Disabled People (Income Support)

Mr. Field: To ask the Secretary of State for Social Security how many of the incapacity benefit recipients who will cease claiming as a result of the changes set out in support for disabled people will (a) begin and (b) continue to draw income support. [58128]

Mr. Timms: No existing recipient will cease to receive Incapacity Benefit or Incapacity Benefit paid with Income Support as a result of the changes to the contribution conditions and treatment of occupational and personal pension income proposed in our Consultation Paper "A New Contract for Welfare: Support for Disabled People".

Incapacity Benefit

Mr. Field: To ask the Secretary of State for Social Security when he expects to begin monitoring the most cost-effective ways of keeping in contact with people on incapacity benefit; and when he expects to be able to report on these experiments. [58132]

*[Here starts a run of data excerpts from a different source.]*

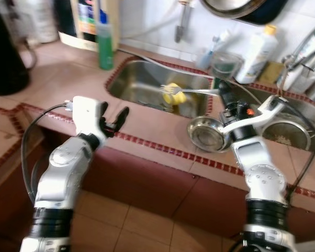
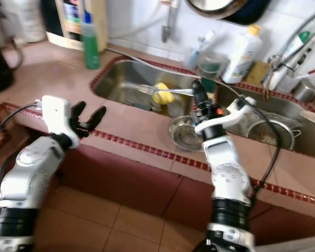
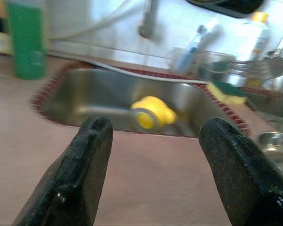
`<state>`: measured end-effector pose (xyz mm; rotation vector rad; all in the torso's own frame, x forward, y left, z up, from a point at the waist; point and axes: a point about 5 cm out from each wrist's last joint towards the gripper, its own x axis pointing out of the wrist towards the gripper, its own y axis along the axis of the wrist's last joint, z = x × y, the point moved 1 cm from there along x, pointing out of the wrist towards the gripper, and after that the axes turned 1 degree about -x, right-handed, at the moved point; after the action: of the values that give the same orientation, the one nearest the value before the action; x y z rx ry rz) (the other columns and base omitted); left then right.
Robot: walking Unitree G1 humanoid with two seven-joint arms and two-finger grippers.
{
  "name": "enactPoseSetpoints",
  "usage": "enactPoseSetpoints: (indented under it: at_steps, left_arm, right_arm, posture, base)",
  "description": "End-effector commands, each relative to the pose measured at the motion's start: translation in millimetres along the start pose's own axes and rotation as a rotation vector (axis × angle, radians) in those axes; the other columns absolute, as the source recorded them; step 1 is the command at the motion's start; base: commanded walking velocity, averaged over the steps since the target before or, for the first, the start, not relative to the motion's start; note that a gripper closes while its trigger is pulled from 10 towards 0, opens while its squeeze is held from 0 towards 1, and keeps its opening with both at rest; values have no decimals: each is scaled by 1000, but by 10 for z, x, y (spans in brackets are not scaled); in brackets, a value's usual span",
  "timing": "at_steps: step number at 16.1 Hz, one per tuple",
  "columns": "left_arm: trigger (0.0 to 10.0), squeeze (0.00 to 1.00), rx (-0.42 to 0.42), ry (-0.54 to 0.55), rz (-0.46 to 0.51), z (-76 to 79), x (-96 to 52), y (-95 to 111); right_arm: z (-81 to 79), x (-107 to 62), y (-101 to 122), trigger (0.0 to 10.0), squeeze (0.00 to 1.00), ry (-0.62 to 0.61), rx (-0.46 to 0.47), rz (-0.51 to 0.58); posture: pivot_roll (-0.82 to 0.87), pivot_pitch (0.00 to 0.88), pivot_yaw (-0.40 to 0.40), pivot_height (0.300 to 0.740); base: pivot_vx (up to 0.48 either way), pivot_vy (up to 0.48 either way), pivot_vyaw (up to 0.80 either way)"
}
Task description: Kitchen organization
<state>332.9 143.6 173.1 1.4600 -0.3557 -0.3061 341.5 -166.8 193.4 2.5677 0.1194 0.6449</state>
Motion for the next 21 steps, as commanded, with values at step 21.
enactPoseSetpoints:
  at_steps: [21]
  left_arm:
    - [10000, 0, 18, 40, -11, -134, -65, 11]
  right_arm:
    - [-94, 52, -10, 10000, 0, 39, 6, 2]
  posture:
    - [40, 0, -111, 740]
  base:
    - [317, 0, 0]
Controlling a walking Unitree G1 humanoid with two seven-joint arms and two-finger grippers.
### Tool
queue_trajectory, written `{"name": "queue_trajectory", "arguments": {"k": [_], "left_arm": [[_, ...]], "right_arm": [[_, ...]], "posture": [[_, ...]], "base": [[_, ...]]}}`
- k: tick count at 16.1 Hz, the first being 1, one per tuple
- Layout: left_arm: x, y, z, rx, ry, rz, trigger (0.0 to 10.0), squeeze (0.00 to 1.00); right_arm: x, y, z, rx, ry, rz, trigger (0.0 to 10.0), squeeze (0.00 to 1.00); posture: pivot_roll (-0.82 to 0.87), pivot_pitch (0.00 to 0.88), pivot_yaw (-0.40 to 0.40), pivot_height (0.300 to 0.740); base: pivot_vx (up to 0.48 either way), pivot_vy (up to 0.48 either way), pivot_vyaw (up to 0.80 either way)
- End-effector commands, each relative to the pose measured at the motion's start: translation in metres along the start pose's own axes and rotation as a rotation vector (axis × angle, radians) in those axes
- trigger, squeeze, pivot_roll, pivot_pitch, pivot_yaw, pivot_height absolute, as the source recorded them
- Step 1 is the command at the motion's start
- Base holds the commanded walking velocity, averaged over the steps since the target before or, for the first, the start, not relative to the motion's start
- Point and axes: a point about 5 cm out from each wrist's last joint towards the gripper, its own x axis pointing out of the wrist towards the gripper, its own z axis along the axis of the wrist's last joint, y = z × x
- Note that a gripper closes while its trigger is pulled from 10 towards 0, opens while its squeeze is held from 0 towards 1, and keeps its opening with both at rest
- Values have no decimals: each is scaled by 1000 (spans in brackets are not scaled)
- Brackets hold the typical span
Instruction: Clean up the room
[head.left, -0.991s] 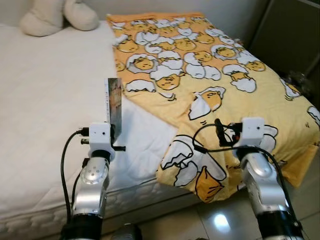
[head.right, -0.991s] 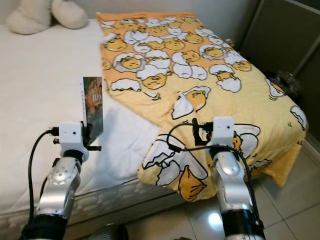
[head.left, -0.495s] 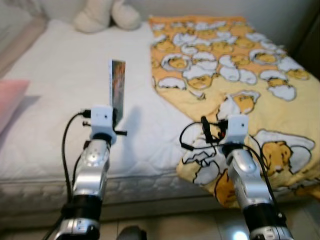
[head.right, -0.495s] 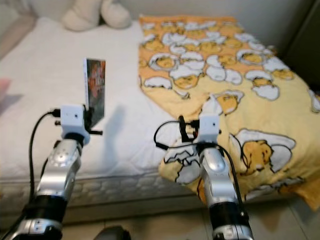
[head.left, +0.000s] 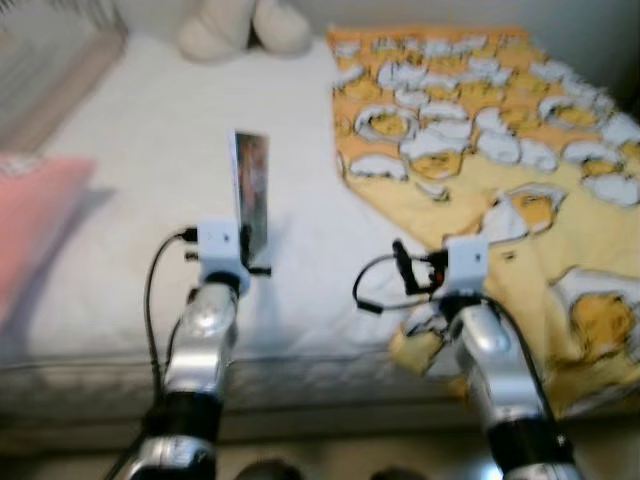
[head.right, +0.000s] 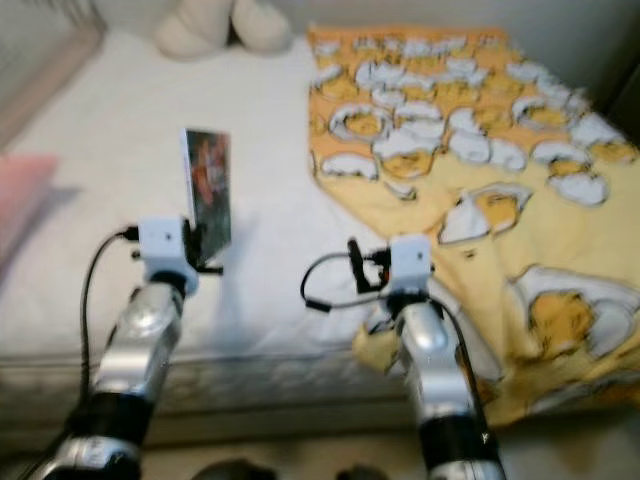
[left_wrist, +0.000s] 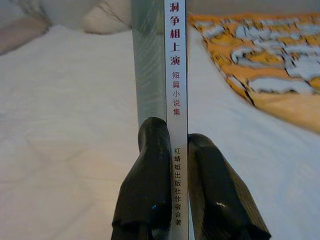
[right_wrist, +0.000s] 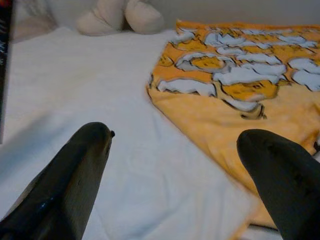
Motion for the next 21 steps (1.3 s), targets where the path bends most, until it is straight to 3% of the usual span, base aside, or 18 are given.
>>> {"name": "queue_trajectory", "arguments": {"k": [1, 2, 4, 6, 8, 13, 17, 18, 19, 20, 21], "left_arm": [[5, 5, 8, 27, -13, 17, 10000, 0], [10, 6, 7, 17, 12, 23, 10000, 0], [17, 7, 14, 19, -16, 28, 10000, 0], [20, 5, 13, 7, -4, 31, 10000, 0], [21, -1, 12, -6, -4, 13, 10000, 0], [22, -4, 11, -8, -13, 7, 10000, 0], [22, 0, 10, -2, -23, 3, 10000, 0], [21, 1, 12, -2, -34, -4, 10000, 0], [19, 5, 15, 6, -58, -2, 10000, 0], [16, 10, 13, 12, -62, 4, 10000, 0], [13, 11, 8, 15, -45, 9, 10000, 0]], "right_arm": [[2, 13, 1, -48, -7, 53, 10000, 0], [2, 21, 3, -44, -12, 103, 10000, 0], [4, 17, 9, 22, -55, 57, 10000, 0], [5, 11, 8, 21, -48, 19, 10000, 16], [3, 10, 7, 10, -43, 28, 10000, 196], [5, 5, 10, -14, -46, 33, 10000, 416], [7, 11, 10, 12, -54, 31, 10000, 412], [6, 10, 8, 28, -48, 10, 10000, 365], [4, 11, 4, 53, -29, -8, 10000, 235], [0, 15, 0, 68, -17, -12, 10000, 180], [-1, 17, -3, 80, -13, 4, 10000, 204]], "posture": [[23, 0, 37, 740], [23, 0, 41, 740], [7, 0, 37, 740], [-2, 0, 31, 740], [-5, 0, 19, 740], [1, 0, 2, 740], [14, 0, 7, 740], [17, 0, 8, 740], [24, 0, 8, 740], [37, 0, 4, 740], [49, 0, -1, 740]], "base": [[0, 0, 0], [0, 0, 0], [0, 0, 0], [0, 0, 0], [0, 0, 0], [0, 0, 0], [0, 0, 0], [0, 0, 0], [0, 480, 0], [0, 480, 0], [0, 480, 0]]}}
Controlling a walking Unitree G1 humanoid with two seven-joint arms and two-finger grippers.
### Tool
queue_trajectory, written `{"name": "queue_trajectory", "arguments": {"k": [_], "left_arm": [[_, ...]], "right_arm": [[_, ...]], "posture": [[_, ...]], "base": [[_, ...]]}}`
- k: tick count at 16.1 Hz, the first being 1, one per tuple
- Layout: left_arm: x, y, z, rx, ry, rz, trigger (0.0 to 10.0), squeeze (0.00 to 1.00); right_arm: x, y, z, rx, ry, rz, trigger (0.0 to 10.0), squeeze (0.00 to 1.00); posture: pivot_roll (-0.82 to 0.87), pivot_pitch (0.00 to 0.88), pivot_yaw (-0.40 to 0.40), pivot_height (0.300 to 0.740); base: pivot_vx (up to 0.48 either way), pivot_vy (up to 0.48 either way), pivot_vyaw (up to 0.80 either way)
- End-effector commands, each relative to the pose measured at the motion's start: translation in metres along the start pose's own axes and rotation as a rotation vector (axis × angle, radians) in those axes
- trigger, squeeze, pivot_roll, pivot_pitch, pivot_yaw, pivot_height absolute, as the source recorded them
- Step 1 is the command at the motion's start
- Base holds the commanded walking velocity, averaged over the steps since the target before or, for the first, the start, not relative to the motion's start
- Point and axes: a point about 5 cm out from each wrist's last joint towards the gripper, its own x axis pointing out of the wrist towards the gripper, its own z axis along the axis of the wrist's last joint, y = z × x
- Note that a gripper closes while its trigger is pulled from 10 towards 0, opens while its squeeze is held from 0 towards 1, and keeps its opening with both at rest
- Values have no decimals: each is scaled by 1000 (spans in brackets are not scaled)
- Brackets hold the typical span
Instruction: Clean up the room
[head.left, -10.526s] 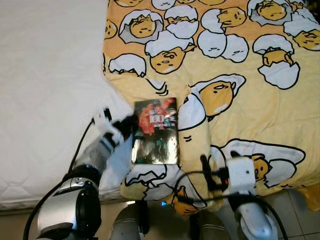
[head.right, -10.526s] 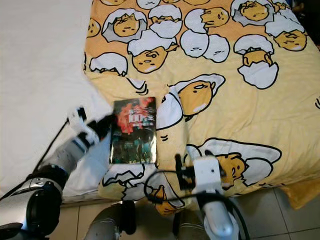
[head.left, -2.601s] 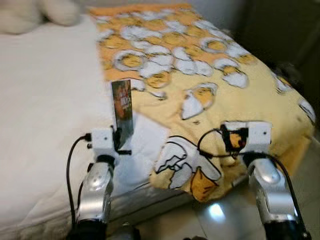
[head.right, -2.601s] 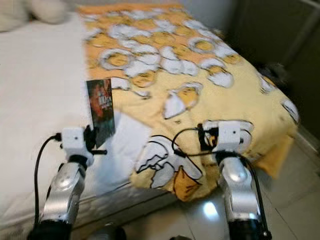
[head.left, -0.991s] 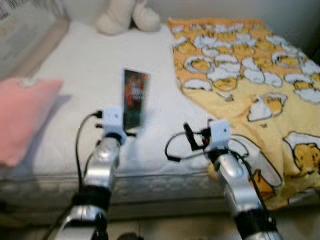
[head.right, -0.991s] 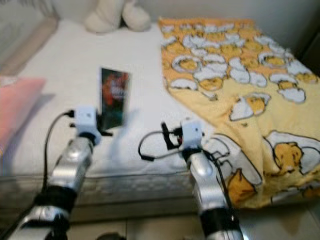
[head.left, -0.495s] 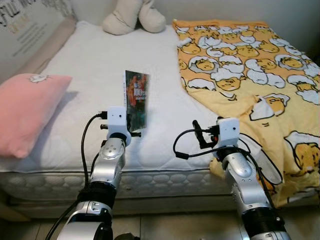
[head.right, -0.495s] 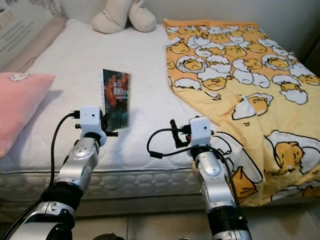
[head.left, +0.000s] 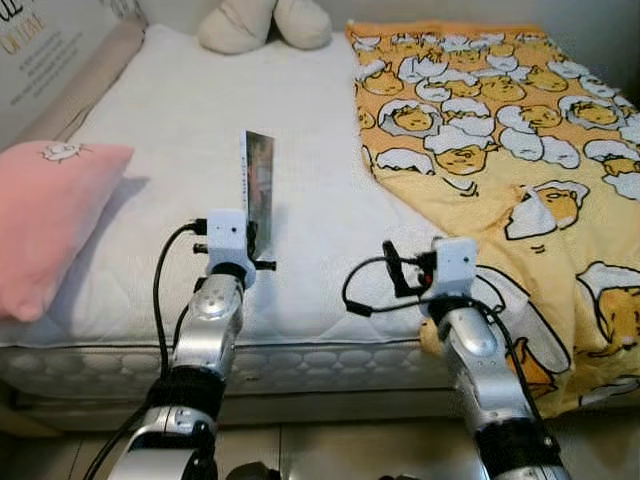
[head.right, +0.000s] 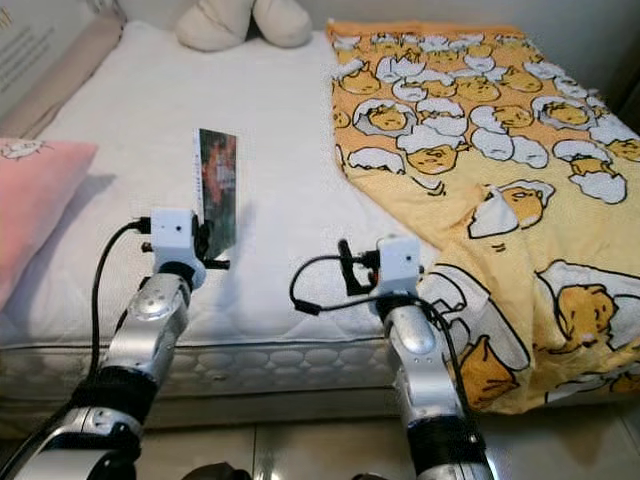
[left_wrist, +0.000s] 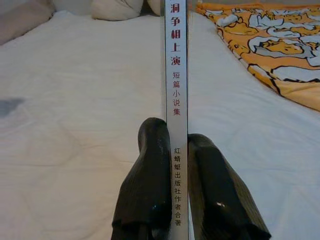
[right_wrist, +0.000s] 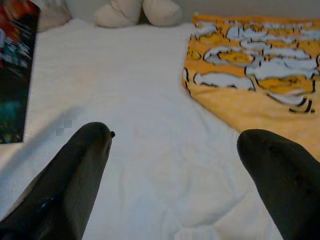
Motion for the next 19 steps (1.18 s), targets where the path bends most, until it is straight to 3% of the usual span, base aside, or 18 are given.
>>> {"name": "queue_trajectory", "arguments": {"k": [1, 7, 11, 15, 19], "left_arm": [[-2, 5, 6, 8, -42, 15, 10000, 0], [1, -3, 8, 5, -34, -1, 10000, 0], [6, -6, 13, 18, -36, -26, 10000, 0], [8, -20, 22, 34, -94, -136, 10000, 0], [7, -19, 28, 36, -137, -168, 10000, 0]], "right_arm": [[0, 3, 1, 16, -4, 12, 10000, 224], [6, -4, 9, -17, -21, 7, 10000, 384], [5, -7, 8, -27, -28, -6, 10000, 424], [3, -13, 10, -33, -41, -63, 10000, 302], [2, -10, 8, -58, -40, -57, 10000, 294]], "posture": [[52, 0, -3, 740], [31, 0, 3, 740], [8, 0, 31, 740], [-4, 0, 33, 740], [18, 0, 17, 740]], "base": [[0, 480, 550], [0, 80, 596], [0, 0, 572], [0, 0, 288], [395, 0, 0]]}}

Mr. Timms: Currently, contact with people receiving Incapacity Benefit is limited to occasional checks on their level of incapacity. We believe the current system too often consigns people to a life on benefit and we want to maintain closer contact with them throughout their claim. In this way, we can ensure we are up to date about their circumstances, and provide them with advice; for example about the help available with return to work and about the benefits to which they may be entitled. We will try out different methods of contacting people and consider how best to develop the methods which seem most helpful and successful. We consider this to be no more than good practice and do not plan a formal report on it.

Mr. Field: To ask the Secretary of State for Social Security if those individuals drawing private health insurance which has been individually arranged may continue to draw incapacity benefit under the current rules. [58134]

Mr. Timms: As our Consultation Paper "A New Contract for Welfare: Support for Disabled People" made clear we propose, on future claims to Incapacity Benefit, to take some account of payments from permanent health insurance arranged by employers, as well as occupational and personal pensions. We have no plans to take account of permanent health insurance or other forms of health insurance where this is arranged by the individual.